WHAT NEEDS TO BE DONE
Go through the material under this sentence. Return every line holding "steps".
** Opening SUPPLIED DATA block **
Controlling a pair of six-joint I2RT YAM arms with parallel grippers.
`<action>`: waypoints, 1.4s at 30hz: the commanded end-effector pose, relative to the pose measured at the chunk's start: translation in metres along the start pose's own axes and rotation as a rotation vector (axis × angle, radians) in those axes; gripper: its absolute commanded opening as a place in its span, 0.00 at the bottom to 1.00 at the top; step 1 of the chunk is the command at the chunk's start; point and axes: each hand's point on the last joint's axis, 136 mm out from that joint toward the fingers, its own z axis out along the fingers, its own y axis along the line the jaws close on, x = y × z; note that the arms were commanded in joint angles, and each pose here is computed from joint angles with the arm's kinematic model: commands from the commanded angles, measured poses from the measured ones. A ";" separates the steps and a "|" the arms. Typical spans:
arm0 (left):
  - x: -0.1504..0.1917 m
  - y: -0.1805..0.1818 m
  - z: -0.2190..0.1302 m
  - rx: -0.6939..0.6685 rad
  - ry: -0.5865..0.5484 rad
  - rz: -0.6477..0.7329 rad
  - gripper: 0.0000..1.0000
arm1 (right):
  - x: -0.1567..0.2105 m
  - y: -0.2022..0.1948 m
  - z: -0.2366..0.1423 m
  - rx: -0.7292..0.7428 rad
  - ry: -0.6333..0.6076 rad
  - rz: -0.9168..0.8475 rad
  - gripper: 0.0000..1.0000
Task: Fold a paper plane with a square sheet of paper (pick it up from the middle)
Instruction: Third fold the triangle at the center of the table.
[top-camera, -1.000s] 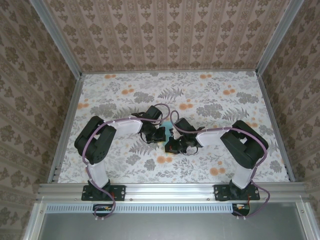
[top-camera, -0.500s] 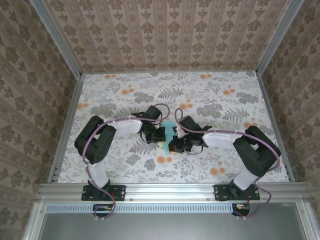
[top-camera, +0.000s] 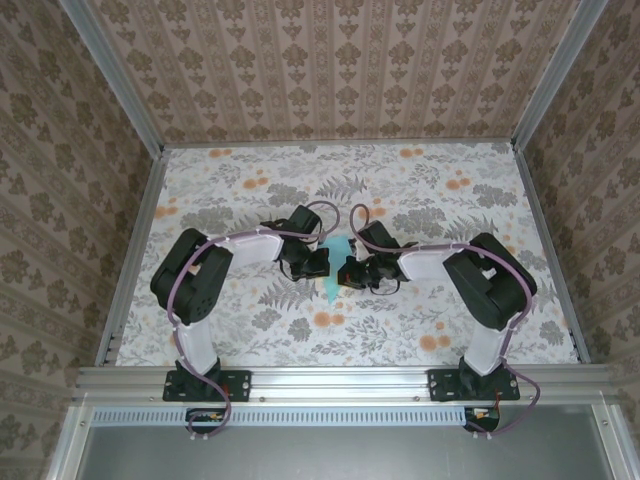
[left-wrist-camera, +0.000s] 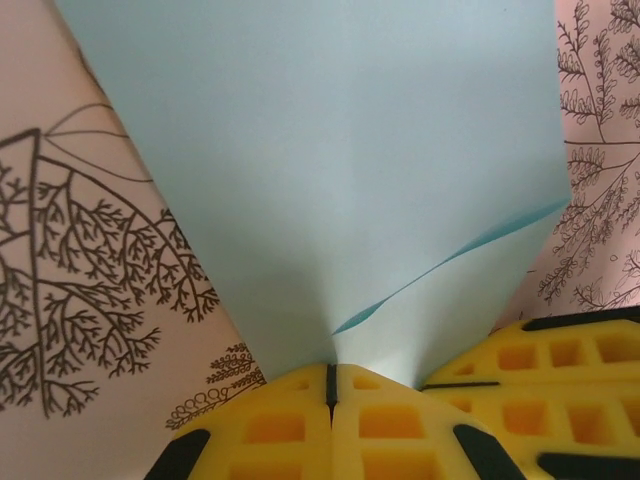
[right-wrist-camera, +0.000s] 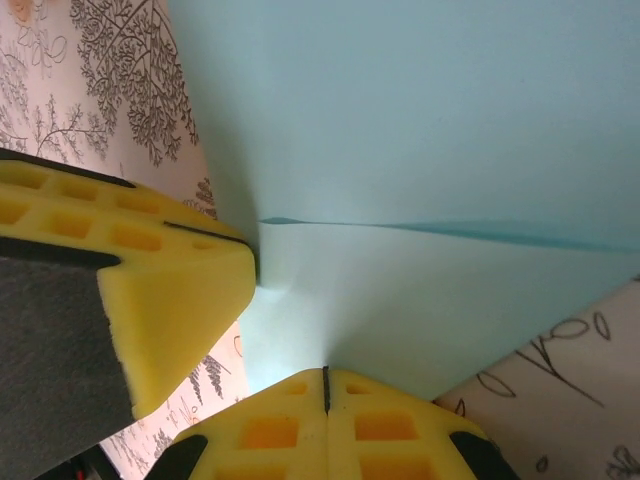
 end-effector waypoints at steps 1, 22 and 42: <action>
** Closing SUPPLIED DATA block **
WRITTEN ANSWER
`<action>`: waypoints, 1.4s at 30hz: the commanded end-effector pose, relative to the pose measured at the chunk's start: translation in metres along the start pose's own axes and rotation as a rotation vector (axis × angle, radians) in those axes; gripper: its absolute commanded opening as a place in its span, 0.00 at the bottom to 1.00 at the top; step 1 of the chunk is the command at the chunk's start; point and axes: each hand's point on the last joint's axis, 136 mm out from that joint toward the fingers, its own z axis out along the fingers, its own y axis along the line the jaws close on, x = y × z; note that the arms were commanded in joint angles, and each pose here is computed from joint angles with the arm's kinematic model: commands from the commanded angles, measured poses from the measured ones. A ";" separates the steps and a "|" the arms. Typical spans:
 end-effector waypoints at steps 1, 22 and 42: <action>

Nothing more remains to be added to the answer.